Mientras tanto, Paolo Mannoni, al cuidado de las mujeres de la casa, se quedaba dormido.
Y soñaba con un hoyo mucho más grande que aquel que albergaba las diminutas crías de zorro muertas.
TRECE
Sin darse cuenta, con la furia de esa sutil autocompasión, Pietro detuvo la marcha. Ante él, los peñascos redondeados de granito reposaban dormitando en un extraordinario letargo. Apenas respiraban, eran como inmensos bulbos esperando para abrirse en primavera y engendrar plantas arcanas y fabulosas.
El aire frío le segaba las pantorrillas y hacía crujir las hojas secas del suelo como si hubieran sido embestidas por una llama, lo cual no resultaba aventurado si Pietro tenía en cuenta lo mucho que quemaba el hielo sobre la piel desnuda de sus tobillos cuando era niño. Ahora ya no, gruesas calzas de lana cruda le mantenían los pies calientes y sus botas, como nuevas, protegían bien de la helada. En las trincheras había aprendido a remachar las suelas y a engrasar el empeine con grasa de cerdo al menos una vez al mes. Ahora llevaba calzones de terciopelo y una capa de fustán sobre la chaqueta con botones de plomo. Y una camisa inmaculada. Se había afeitado. Quería presentarse en la cita en estado impecable e impresionante.

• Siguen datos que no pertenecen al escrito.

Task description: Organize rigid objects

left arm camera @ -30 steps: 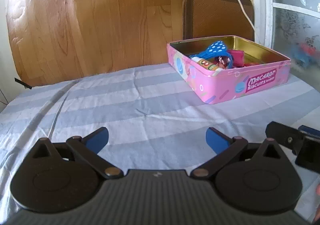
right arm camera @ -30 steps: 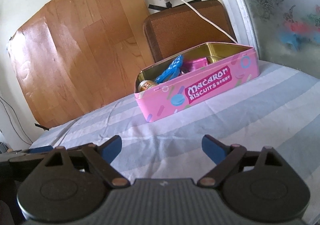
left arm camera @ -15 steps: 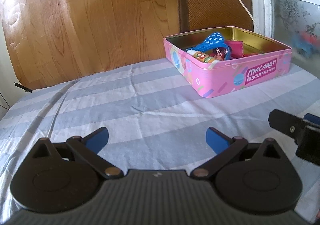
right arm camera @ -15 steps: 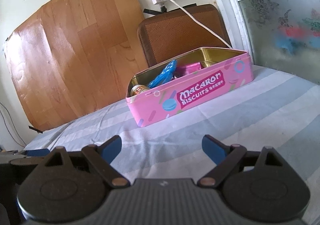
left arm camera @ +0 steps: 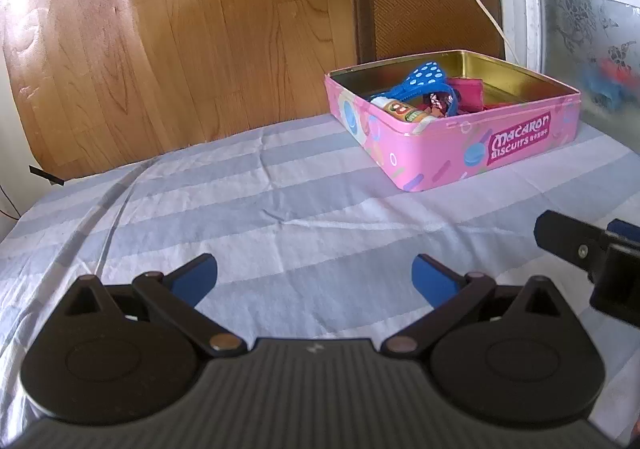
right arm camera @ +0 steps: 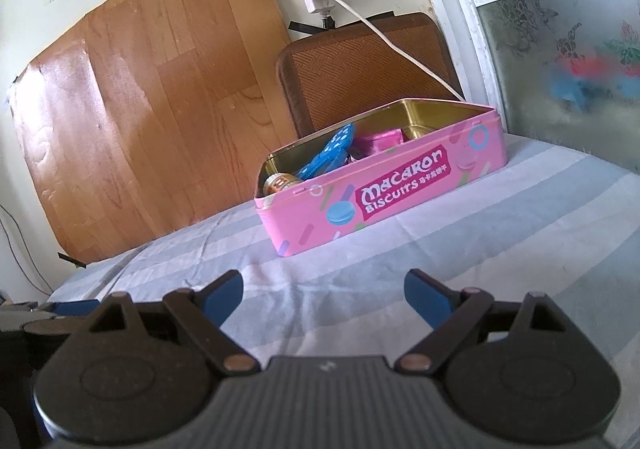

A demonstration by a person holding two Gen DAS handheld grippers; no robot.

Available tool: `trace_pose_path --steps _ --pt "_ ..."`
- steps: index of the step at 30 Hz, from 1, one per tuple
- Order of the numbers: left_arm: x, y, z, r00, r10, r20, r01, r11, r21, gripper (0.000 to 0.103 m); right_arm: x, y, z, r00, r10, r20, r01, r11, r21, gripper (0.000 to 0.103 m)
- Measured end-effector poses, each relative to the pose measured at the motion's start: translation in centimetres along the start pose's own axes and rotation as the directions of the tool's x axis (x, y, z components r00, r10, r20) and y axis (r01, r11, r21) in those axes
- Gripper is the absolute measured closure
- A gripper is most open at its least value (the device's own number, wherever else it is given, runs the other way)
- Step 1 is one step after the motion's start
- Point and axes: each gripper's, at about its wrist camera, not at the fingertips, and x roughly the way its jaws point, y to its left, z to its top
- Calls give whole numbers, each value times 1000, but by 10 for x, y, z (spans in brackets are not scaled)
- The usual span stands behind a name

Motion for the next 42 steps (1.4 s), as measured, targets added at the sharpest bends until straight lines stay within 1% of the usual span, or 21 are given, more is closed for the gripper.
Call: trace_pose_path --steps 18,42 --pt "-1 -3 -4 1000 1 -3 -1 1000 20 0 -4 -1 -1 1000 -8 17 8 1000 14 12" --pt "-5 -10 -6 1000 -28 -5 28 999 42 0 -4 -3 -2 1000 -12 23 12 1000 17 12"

Cuando estaba previsto que se quedara a dormir en casa de los Mannoni, Annica lo conminaba a permanecer sentado ante la chimenea y la tina en la que ella vertía agua caliente para el baño del señorito Paolo. Y cuando el agua estaba a punto, suficientemente caliente y al nivel necesario, hacía que una chicarrona rural —la nueva sirvienta— llevara allí al señorito y, tras desnudarlo por completo, lo sumergía pacientemente en la tina igual que se sumerge una galleta refinadísima en una taza de té. El señorito Paolo, blanco y con esa piel delicada que tienen los ricos, la dejaba hacer, porque sabía desde mucho antes que no era plan oponerse a Annica. Y como un Cristo muy joven, como los de las basílicas bizantinas, antes de que la barba y todo le creciera, se dejaba bautizar y acariciar con paños templados. Una vez que acababa de lavar y mimar ese cuerpecito santo, Annica lo sacaba del agua cubriéndolo con toallas suaves para que no cogiera frío. Y lo ponía sobre sus rodillas bien envuelto tras sentarse frente al fuego de la chimenea.
—¿Quién es mi amor? —preguntaba a nadie con la voz de una auténtica enamorada—. ¿Quién es mi tesoro?
Luego se volvía hacia Pietro, que no se había movido de donde ella le había ordenado que se quedara y que casi no había ni respirado, y le indicaba con la mirada el agua ligeramente turbia de la tina.
—No pensarás que te voy a meter en la cama así, tan puerco, ¿verdad? —le decía con brusquedad—. Quítate esa ropa.
Seguidamente, entregaba con resignación el cuerpo puro del señorito a la nueva sirvienta, que lo llevaba al dormitorio con el fin de prepararlo para la noche. Luego se ponía en pie, a la espera de que Pietro se quitara toda la ropa, y cuando ya estaba desnudo lo agarraba por las axilas y lo sumergía en el agua usada, y bendita, aún templada.